When he heard the teaching of Jodoshinshu during the Meiwa era (1764-1772), his stored good karma must have fully ripened. He became the most devoted follower in the district. He continued to say the Nembutsu throughout the day, whether he was walking, standing, sitting or lying down. Even when he was working in the office, his Nembutsu did not stop. Younger warriors ridiculed him, saying that it was an act unbecoming to a warrior.

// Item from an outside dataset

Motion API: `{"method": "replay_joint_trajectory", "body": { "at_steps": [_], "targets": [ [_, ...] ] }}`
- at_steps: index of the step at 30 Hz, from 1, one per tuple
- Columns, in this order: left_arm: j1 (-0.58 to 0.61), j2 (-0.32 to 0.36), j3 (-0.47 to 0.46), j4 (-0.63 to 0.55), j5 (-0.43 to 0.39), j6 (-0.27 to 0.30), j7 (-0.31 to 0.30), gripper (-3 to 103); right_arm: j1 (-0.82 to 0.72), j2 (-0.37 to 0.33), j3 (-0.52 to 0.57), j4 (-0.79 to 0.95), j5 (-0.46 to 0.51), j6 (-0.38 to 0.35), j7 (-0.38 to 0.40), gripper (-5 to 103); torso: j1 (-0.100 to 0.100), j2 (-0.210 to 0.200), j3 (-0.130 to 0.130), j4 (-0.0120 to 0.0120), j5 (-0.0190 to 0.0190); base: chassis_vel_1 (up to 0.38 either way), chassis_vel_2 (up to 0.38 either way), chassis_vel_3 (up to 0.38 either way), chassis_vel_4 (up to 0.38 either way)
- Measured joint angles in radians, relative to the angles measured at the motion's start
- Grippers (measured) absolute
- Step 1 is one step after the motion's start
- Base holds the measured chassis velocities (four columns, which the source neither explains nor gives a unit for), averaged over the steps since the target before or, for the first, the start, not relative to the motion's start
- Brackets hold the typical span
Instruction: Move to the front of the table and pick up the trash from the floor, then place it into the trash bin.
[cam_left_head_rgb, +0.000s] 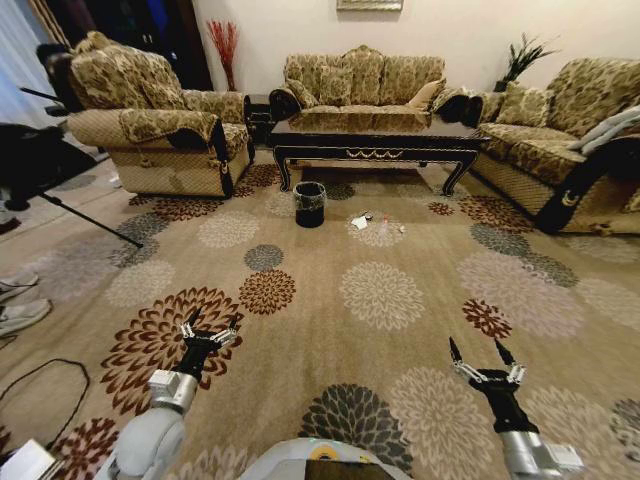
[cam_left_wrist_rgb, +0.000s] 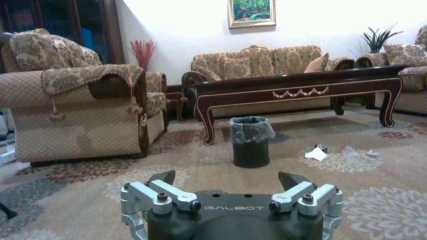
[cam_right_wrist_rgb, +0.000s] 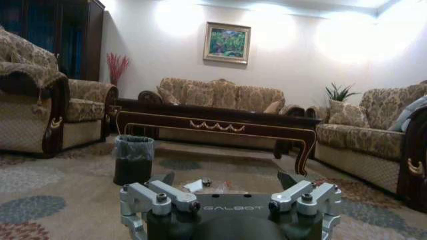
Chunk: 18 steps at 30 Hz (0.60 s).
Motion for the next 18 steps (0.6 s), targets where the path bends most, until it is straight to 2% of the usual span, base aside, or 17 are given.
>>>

Mataroku's father, hearing this, asked a priest to give some advice to his son. The priest took the trouble of admonishing Mataroku by quoting the master's words, "Even if one is called a thief of an ox, one should be careful not to be thought of as a pious after-life seeker."
Mataroku respectfully accepted this advice but his gratitude to Amida spontaneously found its expression in the Nembutsu. Since he could not keep the Nembutsu from coming to his lips, he pleaded to the priest, "Master, please make me a special case and allow me to say the Nembutsu as I wish." He then composed two poems:
"Though I try not to say the Nembutsu, it comes to my lips;
In the end people admonish me to stop saying it."
"I have become desperate not knowing what to do;
My Nembutsu is like a burning fire which water cannot put out."
Those who at first ridiculed Mataroku became impressed by his sincere devotion to the Dharma. Soon there was no one who laughed at him about his Nembutsu."